• Brief: What you return must match, exactly, the lines running from the one containing "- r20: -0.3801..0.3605" to the end of the data, both included, and must contain no pictures.

• Dataset extract:
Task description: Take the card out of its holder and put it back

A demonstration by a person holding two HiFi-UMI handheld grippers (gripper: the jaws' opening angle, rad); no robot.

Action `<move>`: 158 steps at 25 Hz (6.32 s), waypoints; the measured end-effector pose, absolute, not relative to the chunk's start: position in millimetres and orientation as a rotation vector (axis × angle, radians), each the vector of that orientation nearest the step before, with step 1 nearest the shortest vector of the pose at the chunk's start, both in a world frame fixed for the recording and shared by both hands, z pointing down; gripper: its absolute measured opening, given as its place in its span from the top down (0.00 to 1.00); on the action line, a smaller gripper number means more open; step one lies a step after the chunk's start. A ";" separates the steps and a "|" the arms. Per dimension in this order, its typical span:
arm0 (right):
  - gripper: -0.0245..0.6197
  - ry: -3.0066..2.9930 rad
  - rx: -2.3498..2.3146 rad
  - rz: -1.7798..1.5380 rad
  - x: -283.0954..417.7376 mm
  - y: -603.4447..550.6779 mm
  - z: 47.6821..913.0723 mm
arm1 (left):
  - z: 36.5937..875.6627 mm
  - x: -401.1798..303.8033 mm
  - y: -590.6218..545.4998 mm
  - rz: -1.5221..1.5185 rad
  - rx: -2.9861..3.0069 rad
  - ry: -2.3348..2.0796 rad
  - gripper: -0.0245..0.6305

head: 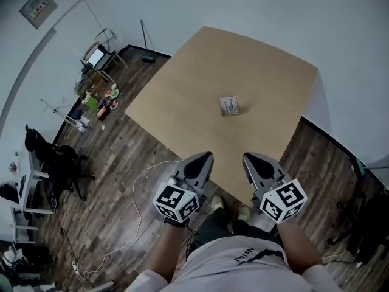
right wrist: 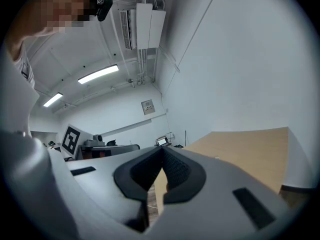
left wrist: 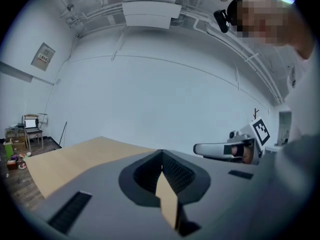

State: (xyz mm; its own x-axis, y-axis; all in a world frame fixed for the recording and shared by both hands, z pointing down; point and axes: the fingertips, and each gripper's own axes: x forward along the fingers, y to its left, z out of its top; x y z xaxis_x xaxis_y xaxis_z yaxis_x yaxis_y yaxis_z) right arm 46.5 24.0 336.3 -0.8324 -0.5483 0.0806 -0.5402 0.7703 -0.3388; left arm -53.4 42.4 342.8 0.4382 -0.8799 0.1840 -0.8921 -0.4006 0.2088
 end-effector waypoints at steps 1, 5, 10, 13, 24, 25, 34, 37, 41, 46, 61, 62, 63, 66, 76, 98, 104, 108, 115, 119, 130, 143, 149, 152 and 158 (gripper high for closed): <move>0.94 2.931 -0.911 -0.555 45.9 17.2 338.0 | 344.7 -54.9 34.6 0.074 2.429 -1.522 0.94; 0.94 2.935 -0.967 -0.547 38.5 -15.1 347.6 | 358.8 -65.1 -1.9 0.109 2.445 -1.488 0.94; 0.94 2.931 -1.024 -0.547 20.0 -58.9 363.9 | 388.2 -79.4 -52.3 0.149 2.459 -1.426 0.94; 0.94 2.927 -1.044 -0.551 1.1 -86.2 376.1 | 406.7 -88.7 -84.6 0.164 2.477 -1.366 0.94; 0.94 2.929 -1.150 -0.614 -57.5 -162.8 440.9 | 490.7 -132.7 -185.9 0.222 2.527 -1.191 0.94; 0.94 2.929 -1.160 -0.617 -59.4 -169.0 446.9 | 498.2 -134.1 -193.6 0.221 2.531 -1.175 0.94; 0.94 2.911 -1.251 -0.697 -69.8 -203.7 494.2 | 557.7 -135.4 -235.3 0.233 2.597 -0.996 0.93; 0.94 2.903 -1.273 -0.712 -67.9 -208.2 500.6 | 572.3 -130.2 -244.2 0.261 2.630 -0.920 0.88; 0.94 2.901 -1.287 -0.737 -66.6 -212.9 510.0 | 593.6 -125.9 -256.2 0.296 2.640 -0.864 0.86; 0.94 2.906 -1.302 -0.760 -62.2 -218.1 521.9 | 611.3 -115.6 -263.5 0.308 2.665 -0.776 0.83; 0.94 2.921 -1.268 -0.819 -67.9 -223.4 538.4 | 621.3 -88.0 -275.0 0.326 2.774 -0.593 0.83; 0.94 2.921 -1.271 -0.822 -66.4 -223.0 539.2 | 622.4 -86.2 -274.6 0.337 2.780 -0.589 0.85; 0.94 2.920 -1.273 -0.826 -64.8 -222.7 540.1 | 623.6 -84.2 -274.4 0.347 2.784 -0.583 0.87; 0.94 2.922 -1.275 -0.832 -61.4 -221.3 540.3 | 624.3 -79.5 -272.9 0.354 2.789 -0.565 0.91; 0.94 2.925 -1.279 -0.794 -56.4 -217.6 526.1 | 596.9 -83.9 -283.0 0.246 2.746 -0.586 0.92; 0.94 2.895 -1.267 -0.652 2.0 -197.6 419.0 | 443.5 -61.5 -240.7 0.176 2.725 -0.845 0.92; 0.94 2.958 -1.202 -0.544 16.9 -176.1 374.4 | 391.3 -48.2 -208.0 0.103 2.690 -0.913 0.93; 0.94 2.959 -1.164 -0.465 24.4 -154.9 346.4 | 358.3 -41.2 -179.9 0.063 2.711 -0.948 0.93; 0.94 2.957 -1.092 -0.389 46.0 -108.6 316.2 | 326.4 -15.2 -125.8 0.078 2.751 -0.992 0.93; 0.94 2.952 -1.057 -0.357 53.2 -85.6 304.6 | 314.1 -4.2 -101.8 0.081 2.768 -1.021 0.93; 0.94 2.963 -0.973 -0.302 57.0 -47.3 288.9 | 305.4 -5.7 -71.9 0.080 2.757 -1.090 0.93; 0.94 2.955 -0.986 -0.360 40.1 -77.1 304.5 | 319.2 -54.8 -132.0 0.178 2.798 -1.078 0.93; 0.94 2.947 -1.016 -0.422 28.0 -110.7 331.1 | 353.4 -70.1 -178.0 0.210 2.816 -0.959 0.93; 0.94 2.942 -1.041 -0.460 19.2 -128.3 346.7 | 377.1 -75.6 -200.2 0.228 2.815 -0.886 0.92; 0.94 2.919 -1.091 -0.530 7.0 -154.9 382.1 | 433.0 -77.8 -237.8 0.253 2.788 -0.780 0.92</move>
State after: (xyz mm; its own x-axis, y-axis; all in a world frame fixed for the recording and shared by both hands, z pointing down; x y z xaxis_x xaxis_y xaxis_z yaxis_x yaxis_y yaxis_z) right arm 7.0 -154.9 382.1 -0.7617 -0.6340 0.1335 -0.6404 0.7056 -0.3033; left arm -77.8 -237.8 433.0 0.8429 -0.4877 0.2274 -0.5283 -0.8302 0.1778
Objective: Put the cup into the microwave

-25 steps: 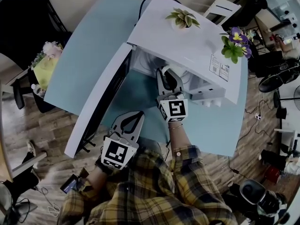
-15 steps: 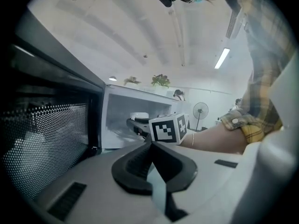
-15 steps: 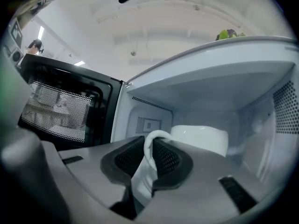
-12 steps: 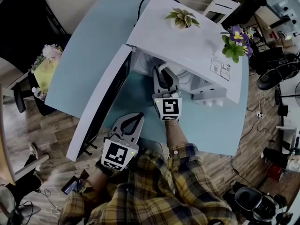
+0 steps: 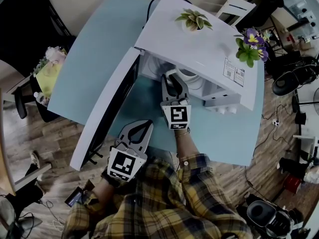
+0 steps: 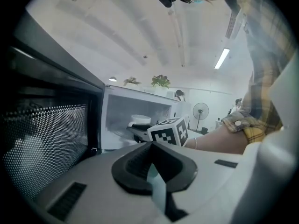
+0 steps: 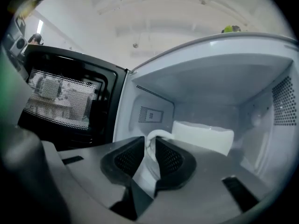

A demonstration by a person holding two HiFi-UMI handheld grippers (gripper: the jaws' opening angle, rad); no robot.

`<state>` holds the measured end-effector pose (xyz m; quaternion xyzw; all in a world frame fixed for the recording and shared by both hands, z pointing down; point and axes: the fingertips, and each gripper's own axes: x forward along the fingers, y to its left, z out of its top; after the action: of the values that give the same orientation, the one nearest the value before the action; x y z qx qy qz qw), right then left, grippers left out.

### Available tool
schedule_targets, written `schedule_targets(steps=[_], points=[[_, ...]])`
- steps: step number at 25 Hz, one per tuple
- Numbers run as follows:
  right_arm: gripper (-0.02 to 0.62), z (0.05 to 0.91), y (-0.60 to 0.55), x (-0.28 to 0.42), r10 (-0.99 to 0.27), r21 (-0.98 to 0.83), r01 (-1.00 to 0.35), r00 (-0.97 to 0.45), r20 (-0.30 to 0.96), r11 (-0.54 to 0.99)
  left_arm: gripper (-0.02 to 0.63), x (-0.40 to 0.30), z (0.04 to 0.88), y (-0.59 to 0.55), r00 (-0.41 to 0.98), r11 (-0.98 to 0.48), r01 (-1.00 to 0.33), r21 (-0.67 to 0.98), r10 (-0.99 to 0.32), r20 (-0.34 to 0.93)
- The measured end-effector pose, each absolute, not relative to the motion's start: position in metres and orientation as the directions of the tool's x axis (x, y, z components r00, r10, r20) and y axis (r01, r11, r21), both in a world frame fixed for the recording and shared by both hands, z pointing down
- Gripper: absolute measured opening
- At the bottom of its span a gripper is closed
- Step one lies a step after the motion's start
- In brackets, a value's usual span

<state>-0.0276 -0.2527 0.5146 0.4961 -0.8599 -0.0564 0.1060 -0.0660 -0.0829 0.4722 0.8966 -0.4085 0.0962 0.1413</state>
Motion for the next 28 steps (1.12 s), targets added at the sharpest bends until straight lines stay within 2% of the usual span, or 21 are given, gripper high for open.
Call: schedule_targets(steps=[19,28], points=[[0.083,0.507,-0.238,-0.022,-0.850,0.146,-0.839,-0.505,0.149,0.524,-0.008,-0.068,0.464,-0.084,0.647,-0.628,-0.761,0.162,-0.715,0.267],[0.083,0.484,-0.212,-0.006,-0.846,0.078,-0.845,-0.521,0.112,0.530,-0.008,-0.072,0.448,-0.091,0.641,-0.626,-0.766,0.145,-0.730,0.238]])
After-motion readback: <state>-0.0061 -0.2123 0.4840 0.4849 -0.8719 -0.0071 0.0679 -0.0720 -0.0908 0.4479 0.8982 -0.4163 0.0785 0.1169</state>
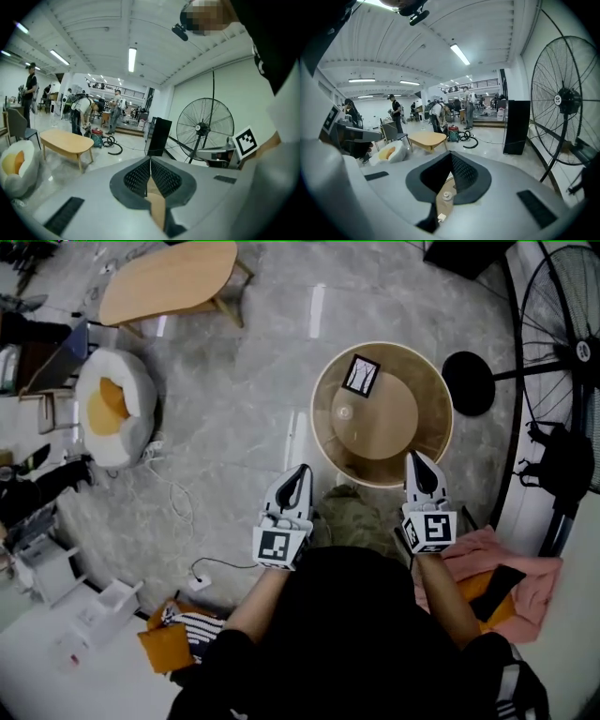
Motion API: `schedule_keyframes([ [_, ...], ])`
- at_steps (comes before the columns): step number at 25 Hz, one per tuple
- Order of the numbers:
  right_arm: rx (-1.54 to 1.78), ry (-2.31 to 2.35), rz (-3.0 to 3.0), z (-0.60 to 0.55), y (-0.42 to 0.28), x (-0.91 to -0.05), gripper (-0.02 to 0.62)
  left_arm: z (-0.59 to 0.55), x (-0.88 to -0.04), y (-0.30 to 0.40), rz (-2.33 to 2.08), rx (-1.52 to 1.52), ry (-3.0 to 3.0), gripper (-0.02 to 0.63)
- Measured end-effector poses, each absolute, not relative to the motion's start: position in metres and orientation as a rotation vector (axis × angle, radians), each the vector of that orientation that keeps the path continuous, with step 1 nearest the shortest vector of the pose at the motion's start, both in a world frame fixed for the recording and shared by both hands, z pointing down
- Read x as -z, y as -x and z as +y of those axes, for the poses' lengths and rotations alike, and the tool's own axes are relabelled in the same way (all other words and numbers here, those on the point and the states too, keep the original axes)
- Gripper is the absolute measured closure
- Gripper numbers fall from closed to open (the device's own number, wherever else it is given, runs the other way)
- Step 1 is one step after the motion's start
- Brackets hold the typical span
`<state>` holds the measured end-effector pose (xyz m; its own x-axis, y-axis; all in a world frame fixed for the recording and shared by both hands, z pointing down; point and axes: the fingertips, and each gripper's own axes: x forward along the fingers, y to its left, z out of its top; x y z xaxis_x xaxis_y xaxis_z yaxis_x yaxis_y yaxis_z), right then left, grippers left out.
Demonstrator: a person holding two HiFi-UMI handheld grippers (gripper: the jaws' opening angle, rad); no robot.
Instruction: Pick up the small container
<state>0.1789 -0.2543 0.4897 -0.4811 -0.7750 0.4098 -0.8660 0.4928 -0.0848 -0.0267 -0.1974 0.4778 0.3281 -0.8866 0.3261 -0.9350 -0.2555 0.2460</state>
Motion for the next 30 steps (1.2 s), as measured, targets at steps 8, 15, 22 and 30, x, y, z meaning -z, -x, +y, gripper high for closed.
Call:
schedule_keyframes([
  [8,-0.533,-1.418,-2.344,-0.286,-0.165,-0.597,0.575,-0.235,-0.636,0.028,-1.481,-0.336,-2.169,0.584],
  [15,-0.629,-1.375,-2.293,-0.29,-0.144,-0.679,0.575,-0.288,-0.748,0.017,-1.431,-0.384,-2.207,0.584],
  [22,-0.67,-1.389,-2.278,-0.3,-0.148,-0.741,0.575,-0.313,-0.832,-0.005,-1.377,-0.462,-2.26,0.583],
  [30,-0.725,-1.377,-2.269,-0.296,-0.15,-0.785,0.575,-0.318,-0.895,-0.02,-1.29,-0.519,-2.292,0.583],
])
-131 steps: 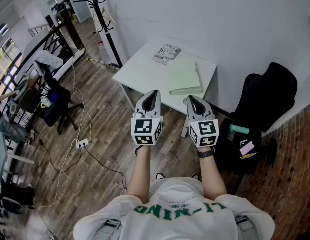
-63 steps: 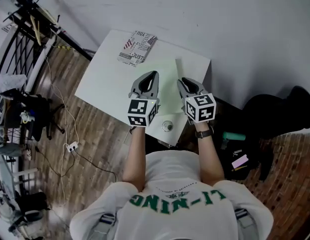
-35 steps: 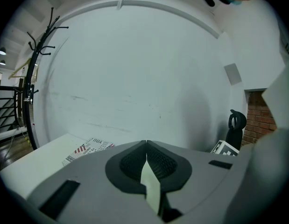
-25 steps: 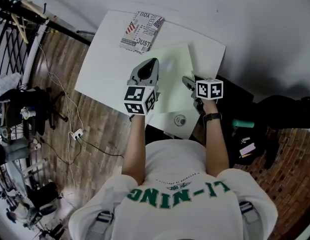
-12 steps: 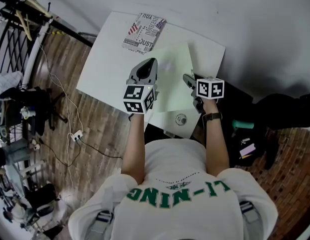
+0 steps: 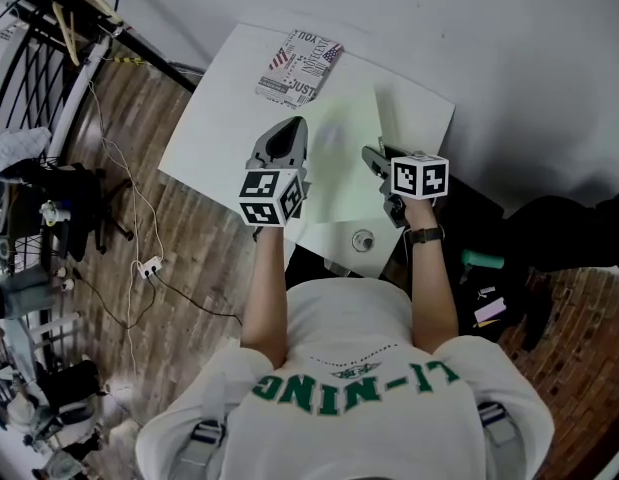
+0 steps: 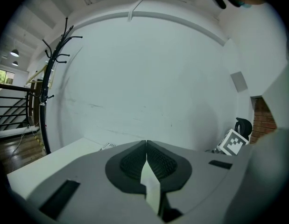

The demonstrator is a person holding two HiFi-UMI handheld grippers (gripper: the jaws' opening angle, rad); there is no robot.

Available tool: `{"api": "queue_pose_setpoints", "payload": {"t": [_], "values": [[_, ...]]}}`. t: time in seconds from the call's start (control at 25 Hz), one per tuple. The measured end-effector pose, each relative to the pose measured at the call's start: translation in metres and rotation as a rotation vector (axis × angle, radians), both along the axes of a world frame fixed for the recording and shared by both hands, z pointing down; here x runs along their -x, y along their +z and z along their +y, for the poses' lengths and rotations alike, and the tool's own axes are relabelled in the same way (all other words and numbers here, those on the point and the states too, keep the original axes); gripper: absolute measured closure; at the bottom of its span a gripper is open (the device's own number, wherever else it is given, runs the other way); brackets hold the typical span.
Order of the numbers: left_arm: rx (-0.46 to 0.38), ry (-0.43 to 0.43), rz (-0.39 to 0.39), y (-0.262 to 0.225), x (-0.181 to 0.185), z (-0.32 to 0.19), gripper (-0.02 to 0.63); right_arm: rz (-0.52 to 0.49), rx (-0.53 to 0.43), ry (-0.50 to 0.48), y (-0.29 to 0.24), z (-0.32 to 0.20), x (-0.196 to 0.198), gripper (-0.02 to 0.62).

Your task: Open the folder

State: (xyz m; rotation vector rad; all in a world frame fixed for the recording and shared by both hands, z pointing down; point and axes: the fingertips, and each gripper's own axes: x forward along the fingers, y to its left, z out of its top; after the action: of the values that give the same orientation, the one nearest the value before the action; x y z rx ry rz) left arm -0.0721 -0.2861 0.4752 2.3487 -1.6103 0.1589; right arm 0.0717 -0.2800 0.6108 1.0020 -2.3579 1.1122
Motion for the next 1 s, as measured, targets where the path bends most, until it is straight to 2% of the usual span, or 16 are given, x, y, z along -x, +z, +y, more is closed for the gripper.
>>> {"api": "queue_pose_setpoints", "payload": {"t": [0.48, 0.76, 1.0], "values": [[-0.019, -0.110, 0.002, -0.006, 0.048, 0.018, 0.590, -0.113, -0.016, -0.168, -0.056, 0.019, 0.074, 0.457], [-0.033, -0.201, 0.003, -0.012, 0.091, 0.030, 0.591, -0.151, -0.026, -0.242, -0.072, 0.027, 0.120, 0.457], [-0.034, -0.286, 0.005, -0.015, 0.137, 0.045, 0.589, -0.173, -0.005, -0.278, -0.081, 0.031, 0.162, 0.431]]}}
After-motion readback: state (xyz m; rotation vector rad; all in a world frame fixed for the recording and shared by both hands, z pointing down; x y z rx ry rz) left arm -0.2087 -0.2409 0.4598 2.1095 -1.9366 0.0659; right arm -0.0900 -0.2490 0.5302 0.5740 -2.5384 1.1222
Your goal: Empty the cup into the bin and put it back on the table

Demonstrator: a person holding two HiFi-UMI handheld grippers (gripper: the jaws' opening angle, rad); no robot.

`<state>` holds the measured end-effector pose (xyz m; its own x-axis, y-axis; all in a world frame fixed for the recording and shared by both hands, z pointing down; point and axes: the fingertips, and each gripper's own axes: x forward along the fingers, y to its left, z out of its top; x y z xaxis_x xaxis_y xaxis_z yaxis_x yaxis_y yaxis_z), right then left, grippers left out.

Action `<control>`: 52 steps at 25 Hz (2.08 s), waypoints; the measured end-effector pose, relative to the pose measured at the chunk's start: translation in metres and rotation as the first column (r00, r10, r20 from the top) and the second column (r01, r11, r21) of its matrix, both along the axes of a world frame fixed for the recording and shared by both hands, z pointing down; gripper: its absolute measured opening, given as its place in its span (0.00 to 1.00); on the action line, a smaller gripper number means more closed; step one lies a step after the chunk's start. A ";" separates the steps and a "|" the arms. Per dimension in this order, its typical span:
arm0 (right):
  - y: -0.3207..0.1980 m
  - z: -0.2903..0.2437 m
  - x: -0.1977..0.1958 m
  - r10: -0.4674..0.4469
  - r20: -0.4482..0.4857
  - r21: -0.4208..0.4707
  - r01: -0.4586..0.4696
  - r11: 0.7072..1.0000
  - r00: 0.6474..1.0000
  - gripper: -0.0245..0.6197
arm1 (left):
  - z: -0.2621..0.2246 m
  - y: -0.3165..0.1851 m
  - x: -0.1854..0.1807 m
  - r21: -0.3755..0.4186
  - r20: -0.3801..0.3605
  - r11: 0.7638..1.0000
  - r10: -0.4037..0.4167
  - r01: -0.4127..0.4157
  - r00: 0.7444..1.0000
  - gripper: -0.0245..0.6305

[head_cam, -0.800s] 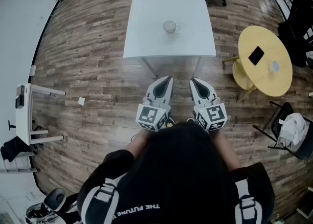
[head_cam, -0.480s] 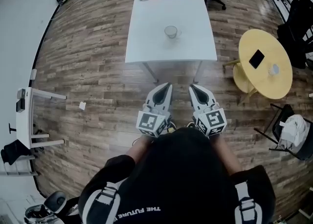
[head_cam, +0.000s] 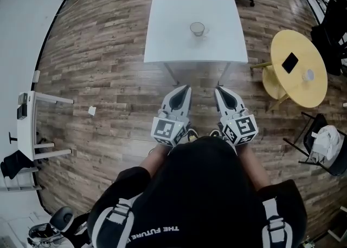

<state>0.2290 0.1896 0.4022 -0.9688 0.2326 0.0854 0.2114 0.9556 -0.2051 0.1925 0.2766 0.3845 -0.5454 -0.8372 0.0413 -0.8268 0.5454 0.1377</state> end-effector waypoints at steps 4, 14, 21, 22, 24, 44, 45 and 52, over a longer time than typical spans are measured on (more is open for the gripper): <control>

• Task answer:
  - r20: -0.3801..0.3605
  - r11: 0.7638..1.0000
  - r10: -0.4037..0.4167
  - r01: -0.4127..0.4157
  - r00: 0.7444..1.0000
  - gripper: -0.0245..0.6305

[head_cam, -0.800s] 
[head_cam, -0.480s] 
[head_cam, +0.000s] 

<state>0.2290 0.1896 0.4022 -0.9688 0.2326 0.0854 0.2114 0.9556 -0.2051 0.1925 0.2766 0.3845 -0.5454 -0.8372 0.0413 -0.8268 0.5454 0.1377</state> end-effector waypoints at steps 4, 14, 21, 22, 24, 44, 45 and 52, over a longer time than typical spans are measured on (more is open for the gripper): <control>

What the exercise asked for is now complete.